Ольга поняла, что ни продолжать разговор, ни спорить с Крутинским нет смысла. Он говорил такие вещи, против которых возразить можно было только делом. Делом же она пока никому ничего доказать не могла.
Начинать Ольга решила с Новой Березовки. Своим бесхозяйственным отношением к воде здешний колхоз опорочил орошение в глазах соседей, и надо было добиться резкого перелома именно здесь.

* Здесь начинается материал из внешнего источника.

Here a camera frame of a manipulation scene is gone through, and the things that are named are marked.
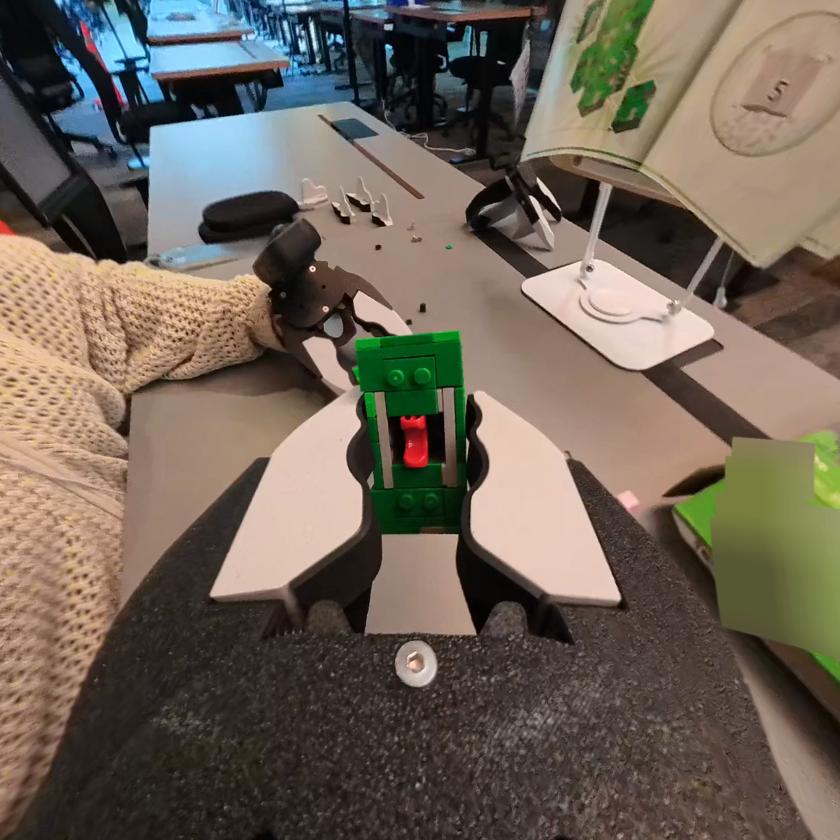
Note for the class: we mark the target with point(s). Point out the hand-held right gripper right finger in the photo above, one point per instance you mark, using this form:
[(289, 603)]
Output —
[(538, 525)]

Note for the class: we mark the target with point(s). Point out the wooden office desk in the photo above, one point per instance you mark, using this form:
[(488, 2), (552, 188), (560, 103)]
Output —
[(190, 29), (210, 62), (459, 13)]

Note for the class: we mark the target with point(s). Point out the pink lego pig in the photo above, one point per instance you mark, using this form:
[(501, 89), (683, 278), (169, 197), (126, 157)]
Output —
[(628, 500)]

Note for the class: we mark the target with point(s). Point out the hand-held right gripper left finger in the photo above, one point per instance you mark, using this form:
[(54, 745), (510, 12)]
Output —
[(295, 518)]

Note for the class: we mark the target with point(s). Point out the lego instruction booklet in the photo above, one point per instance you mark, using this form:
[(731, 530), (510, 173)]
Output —
[(689, 79)]

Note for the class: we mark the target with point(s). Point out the spare white finger part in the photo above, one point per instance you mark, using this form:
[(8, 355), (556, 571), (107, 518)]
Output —
[(361, 195), (313, 195), (344, 207), (382, 213)]

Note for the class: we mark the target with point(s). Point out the person's left forearm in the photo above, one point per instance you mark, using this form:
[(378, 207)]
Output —
[(131, 315)]

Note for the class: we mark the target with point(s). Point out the person's beige knit sweater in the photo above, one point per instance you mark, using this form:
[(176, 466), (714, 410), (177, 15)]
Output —
[(52, 558)]

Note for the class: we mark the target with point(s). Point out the black zip pouch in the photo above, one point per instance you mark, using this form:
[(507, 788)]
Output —
[(249, 213)]

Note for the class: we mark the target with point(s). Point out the spare black white gripper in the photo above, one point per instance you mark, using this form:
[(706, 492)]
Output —
[(512, 210)]

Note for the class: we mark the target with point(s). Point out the grey flat object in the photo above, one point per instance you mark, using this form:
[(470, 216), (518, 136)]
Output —
[(197, 257)]

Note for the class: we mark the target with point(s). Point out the white book stand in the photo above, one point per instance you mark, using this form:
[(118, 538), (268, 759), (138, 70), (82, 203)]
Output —
[(623, 328)]

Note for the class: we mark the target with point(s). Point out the black office chair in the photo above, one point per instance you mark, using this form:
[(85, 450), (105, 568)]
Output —
[(420, 72), (482, 69), (46, 72)]

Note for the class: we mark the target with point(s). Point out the green lego box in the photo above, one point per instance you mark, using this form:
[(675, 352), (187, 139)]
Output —
[(695, 525)]

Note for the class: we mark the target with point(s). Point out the green lego body block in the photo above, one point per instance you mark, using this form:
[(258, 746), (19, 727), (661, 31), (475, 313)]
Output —
[(410, 367)]

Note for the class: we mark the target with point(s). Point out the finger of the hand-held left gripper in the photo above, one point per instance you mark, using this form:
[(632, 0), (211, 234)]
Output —
[(384, 315), (321, 361)]

После Новой Березовки она побывала в Старой. Принял ее председатель хорошо. Даже мужа ее, Василия, как-то к слову вспомнил: «Ах, какой человек был!» Но когда Ольга заикнулась о расширении поливных площадей, председатель сразу потух и начал этак смущенно покашливать: «С той, которая есть, еле управляемся, до прибавки ли… Да и урожай-то, что с поливного, что с простого поля — не очень разнится. Не очень-то наша земля воду принимает…» Так ни до чего определенного Ольга на этот раз и не смогла договориться.
Теперь очередь была за Ключевским.
Приехала туда Ольга под вечер и в колхозное правление не пошла, решив дождаться мать дома.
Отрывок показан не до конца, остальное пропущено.